Know Jesus, know peace.
This peace-imparting kind of knowing is deep and costly, a very narrow and hard Way. It's not casual or superficial, like knowing the postman or even a neighbor. I love the way Pastor Nikki Gumbel explained it in his gently powerful evangelistic program Alpha (Find one near you. It can revive your spirit.)
Nikki talked about his beloved wife, Pippa, explaining that reading, or even studying, a book about Pippa, however detailed, could never replace knowing Pippa personally, face to face. Living with her day in and day out, through ups and downs, communicating, watching, listening for many years...That's knowing.
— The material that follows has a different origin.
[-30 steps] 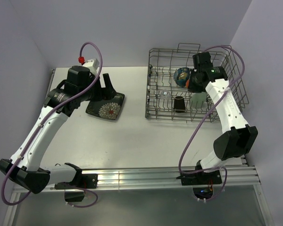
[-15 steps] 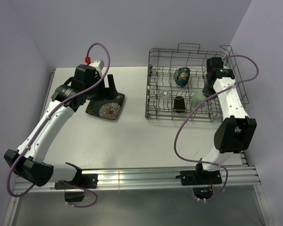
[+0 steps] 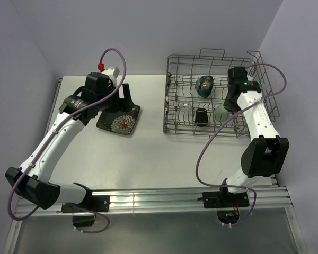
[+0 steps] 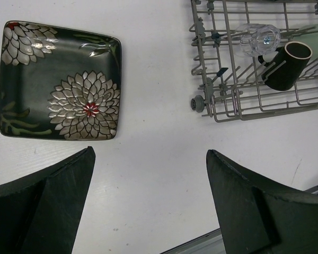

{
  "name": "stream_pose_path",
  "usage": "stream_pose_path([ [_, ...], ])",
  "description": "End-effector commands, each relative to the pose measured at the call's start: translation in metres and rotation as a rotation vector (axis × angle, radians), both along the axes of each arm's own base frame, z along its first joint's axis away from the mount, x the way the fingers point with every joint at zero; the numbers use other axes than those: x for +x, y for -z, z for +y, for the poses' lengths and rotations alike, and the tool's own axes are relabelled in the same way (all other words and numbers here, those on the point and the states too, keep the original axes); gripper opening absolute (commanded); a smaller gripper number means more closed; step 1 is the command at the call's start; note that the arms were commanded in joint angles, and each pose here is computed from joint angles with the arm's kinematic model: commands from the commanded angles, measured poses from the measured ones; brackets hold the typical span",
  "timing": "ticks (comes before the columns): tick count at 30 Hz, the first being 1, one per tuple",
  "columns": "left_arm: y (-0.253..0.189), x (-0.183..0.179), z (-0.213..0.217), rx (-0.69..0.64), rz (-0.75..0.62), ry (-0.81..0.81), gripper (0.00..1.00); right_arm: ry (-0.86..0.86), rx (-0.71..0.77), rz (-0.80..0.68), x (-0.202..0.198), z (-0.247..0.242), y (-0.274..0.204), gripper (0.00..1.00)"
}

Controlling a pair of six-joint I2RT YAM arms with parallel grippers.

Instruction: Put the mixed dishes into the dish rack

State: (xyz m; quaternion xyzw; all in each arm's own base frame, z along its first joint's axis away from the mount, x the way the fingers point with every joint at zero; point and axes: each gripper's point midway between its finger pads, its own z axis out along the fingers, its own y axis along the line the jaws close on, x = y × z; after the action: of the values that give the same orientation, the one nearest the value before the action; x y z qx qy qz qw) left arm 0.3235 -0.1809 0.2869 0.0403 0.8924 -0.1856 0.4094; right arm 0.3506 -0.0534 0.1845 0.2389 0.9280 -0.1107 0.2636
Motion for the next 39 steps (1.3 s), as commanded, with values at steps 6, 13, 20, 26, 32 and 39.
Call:
stream_pose_path([
  [6,-0.005,0.0,-0.003,0.011,-0.037,0.033,0.92,-0.168,0.033,-0.119,0.052,0.058,-0.021,0.0],
  [13,-0.005,0.0,0.003,0.033,-0.036,0.004,0.92,-0.198,0.046,-0.106,0.077,0.068,-0.009,0.0],
  [20,-0.003,-0.001,0.003,0.037,-0.024,0.004,0.92,-0.214,0.083,-0.084,0.091,0.078,0.011,0.0],
  [26,0.003,-0.003,0.005,0.043,-0.003,-0.002,0.92,-0.207,0.079,-0.049,0.087,0.078,0.024,0.0],
  [32,0.008,-0.001,0.006,0.044,0.009,-0.006,0.92,-0.199,0.081,-0.02,0.076,0.076,0.036,0.0],
  [39,0.014,0.003,0.005,0.044,0.019,-0.015,0.92,-0.193,0.08,0.005,0.061,0.078,0.047,0.0],
])
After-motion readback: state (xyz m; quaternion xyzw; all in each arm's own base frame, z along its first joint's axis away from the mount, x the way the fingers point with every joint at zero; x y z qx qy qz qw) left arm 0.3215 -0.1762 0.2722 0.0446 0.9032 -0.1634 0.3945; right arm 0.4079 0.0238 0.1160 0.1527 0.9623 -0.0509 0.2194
Some of us have sought security in people, places and things that promise but don’t deliver. Like those zealous early Christians, we may rush to find unholy replacements when our first choice seems impotent or too remote or slow to turn things around when and how we want. Our idols may seem more powerful, reliable, or effective. Then we find they're not. We find we've made unholy bargains and been left holding the bag, with a big hole in it.
When our idols, human and otherwise, fail us as we're assured they surely will, we can raise our eyes to this God. He looks down on us from a cross, with compassion, and says "Forgive them, Father" and "I love you this much," that I would pay the price for your wayward hearts and heartless crimes.

A Rescuer who...
Transforms the most hopeless, from death to life
Redeems the reprehensible
Inspires to sacrifice in service to others
Empowers people to persevere through extraordinary challenges
Enables martyrs to surrender their very lives rather than forfeit the promise they received and believed in Christ
A Rescuer who welcomes us back with open arms when our idols shatter.
Whatever is happening in your world, our world, know that there is a God who can make a bad Friday good.
Maybe our world‘s not falling apart. Maybe it’s falling into place.
Maybe Good Friday is good after all, and what seems like an unraveling end will lead to the ultimate, eternal Easter. He promised "It is finished."

Wow! This was awesome, Isabella. No wonder you baited us all week! Have a blessed Easter.